The church's army took their sweet time lining up against them. There were a lot of people for them to move, and it took them several hours to arrive, get in formation and then organise themselves further. They'd even set down tents and rough wooden stake walls around what Jaune assumed was their supply wagons. Their food, drink, and medical supplies. They had to suspect their plan might be to destroy those and then flee onto their ships, leaving the enemy army to starve. They certainly didn't expect them to hold the line and try and fight when they were outnumbered four to one.

But, by now, they had also noticed their positions, the wetlands, and the forest. A lot of the delay must have been their commanders meeting to discuss how best they'd deal with the issue. Menagerie's navy was anchored just off the shallows, with lighter vessels on the shore ready to be pushed out if retreat became necessary.

It wouldn't be bloodless, however. There wasn't going to be such a thing as an organised retreat in marshy terrain with an army at your back. If they broke, then their forces would be savaged. After that, they'd almost certainly have to give up and return to Menagerie in defeat.

They needed to hold here. There was no other option.

"Now you see what led so many of your predecessors to this moment," said Ozma. "Not all of them were the maniacal and maddened men history may have had you believe. Many, like you, were simply not given a choice."

And yet they all died in the end…

"They did, but few had as many aura users as you do. Those that leaned most into war kept their numbers low, fearing rebellion or buying into Salem's dogma that they were somehow cursed. I will not tell you victory is assured for it is not, but four-to-one are some of the better odds my hosts have been through."

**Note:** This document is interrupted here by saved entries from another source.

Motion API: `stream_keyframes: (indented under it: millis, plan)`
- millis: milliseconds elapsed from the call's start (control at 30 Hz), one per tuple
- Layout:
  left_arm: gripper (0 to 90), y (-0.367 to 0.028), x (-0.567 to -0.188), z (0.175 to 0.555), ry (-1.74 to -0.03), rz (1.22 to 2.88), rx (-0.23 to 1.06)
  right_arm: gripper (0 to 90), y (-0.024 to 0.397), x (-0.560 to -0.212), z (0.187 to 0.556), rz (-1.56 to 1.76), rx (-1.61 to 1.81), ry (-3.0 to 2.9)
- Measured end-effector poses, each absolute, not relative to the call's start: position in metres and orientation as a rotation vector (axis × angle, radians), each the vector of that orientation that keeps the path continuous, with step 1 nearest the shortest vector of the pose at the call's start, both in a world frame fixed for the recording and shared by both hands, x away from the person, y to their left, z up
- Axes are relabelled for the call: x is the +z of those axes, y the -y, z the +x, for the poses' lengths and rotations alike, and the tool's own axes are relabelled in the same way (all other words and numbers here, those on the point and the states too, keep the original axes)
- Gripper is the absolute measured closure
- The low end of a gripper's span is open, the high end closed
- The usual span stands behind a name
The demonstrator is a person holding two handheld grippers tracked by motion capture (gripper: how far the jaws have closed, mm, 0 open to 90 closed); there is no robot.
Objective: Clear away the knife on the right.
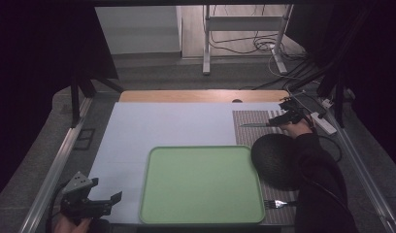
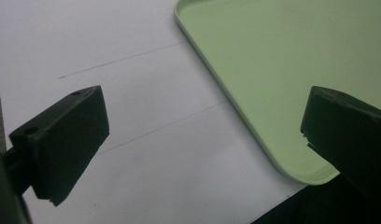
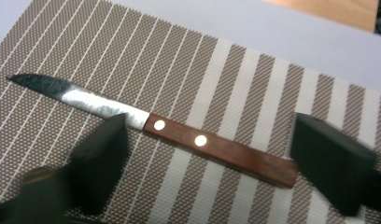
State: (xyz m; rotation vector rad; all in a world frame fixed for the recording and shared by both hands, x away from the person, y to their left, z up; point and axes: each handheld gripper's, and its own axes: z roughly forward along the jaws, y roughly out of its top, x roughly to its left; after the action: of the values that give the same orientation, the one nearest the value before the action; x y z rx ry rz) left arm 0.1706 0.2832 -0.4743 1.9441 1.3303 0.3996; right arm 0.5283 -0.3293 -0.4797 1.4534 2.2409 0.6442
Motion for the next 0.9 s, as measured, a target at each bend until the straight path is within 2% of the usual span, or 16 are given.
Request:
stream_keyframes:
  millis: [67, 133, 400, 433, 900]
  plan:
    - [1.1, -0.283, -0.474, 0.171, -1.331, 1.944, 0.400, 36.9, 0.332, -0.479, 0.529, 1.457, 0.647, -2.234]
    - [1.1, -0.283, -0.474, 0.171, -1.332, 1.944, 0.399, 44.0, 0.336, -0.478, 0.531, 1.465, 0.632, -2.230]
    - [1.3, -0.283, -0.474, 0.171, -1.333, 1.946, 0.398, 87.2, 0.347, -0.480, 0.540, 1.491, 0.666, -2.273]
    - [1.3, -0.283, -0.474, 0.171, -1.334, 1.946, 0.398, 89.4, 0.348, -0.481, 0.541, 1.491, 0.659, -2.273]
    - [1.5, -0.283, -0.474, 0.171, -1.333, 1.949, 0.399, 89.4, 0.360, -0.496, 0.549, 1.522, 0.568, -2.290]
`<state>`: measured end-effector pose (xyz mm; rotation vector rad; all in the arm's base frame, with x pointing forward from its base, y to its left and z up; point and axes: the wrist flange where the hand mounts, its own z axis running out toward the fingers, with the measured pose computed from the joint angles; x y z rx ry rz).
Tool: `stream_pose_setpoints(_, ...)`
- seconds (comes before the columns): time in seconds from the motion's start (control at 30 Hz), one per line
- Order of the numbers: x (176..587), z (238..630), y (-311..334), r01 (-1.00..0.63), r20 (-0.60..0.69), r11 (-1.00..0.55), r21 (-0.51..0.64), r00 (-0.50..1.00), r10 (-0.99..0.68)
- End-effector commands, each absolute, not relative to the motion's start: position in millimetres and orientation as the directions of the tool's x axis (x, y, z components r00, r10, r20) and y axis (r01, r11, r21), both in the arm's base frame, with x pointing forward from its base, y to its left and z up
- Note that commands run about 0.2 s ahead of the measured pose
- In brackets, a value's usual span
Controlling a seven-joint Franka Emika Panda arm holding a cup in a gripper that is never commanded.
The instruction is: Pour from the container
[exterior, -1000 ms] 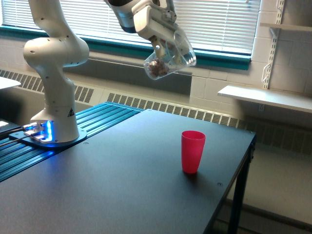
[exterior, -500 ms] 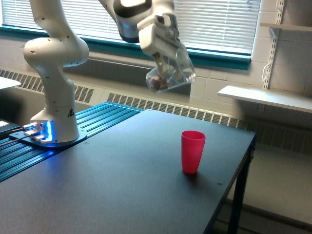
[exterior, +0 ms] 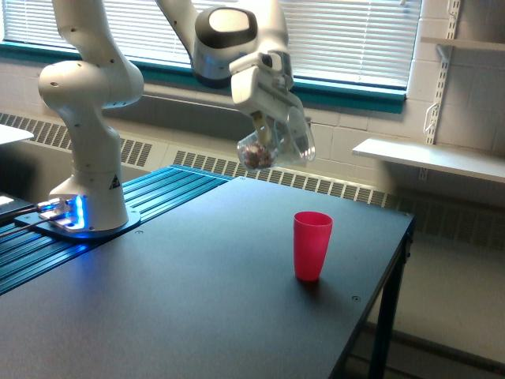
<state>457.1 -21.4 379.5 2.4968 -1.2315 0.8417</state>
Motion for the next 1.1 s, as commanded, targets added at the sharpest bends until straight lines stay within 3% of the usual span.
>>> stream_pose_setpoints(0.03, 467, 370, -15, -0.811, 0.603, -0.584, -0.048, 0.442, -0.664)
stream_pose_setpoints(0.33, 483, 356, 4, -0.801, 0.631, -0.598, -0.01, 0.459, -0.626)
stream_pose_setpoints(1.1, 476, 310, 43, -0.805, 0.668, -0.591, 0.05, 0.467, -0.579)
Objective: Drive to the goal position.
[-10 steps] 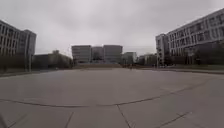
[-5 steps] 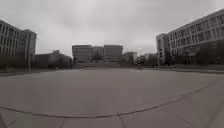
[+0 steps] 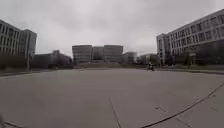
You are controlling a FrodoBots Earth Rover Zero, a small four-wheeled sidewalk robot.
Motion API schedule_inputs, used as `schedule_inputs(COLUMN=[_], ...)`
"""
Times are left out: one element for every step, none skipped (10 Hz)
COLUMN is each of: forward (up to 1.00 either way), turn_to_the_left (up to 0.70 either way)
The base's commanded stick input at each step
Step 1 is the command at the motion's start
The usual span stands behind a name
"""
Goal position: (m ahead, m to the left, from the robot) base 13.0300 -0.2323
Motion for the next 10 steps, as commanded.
schedule_inputs(forward=[0.70, 0.70, 0.70, 0.70, 0.70, 0.70, 0.70, 0.70, 0.70, 0.70], turn_to_the_left=[0.00, 0.00, 0.00, 0.00, 0.00, 0.00, 0.00, 0.00, 0.00, 0.00])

Four to one was good odds. That was dark.

"Salem has ruled the kingdoms for millennia. There simply weren't any other landmasses for your predecessors to draw recruits from. Even when they won the loyalty of Mistral, it was not of every fighting man and woman. And Salem is no fool. Grimm ravaged Mistral when they turned on her, eating into your predecessor's pool of recruits even more. Of course, by that time he had refused to listen to me and considered me a part of his madness. Any help I may have offered was rebuffed."

"Feel free to offer some now," mumbled Jaune. His reservists were talking among themselves to keep morale up, so they didn't pay him much attention. "I'll gladly let you take control if you think it'll help us."

"No. Like this, I can support your casting by offering control. Like this, we are two souls fighting alongside one another. If I took over, it would just be me." There was a deep chuckle in his mind. "You are the first to ever accept my aid, Jaune. To think it would be you, after all this time. You are not so dissimilar to how he was."

"He-?"

"Witness history for long enough and you will find elements of it repeating. I knew a Jaune Arc once, and he was so much like you. A liar and a cheat, at least at first, but a brave huntsman later, who shouldered more responsibility than anyone could have asked of him. He lost someone close to him and swore he would never lose another."

"Did he succeed?"

"No. He lost more, but he never let that break him, and he never stopped trying. Right up until the end, where others cracked, he continued fighting. I see a lot of him in you. Enough that I wonder if you don't both have the same soul." There was a moment of silence. "Forgive me. I'm distracting you with meaningless prattle."

Jaune didn't much mind it when the alternative was watching an enemy army, but he understood the necessity. The church's army had done as Sienna expected and split into two evenly sized forces. One for the main line and one for the flank he was holding. The only surprise was a small force of cavalry sweeping out to their left, to ford the river. He didn't think they'd lead to much since the water was too deep at the mouth, but the ship moored there could handle them. Maybe they were Chosen and were planning to try and force the ship out into deeper water with magic.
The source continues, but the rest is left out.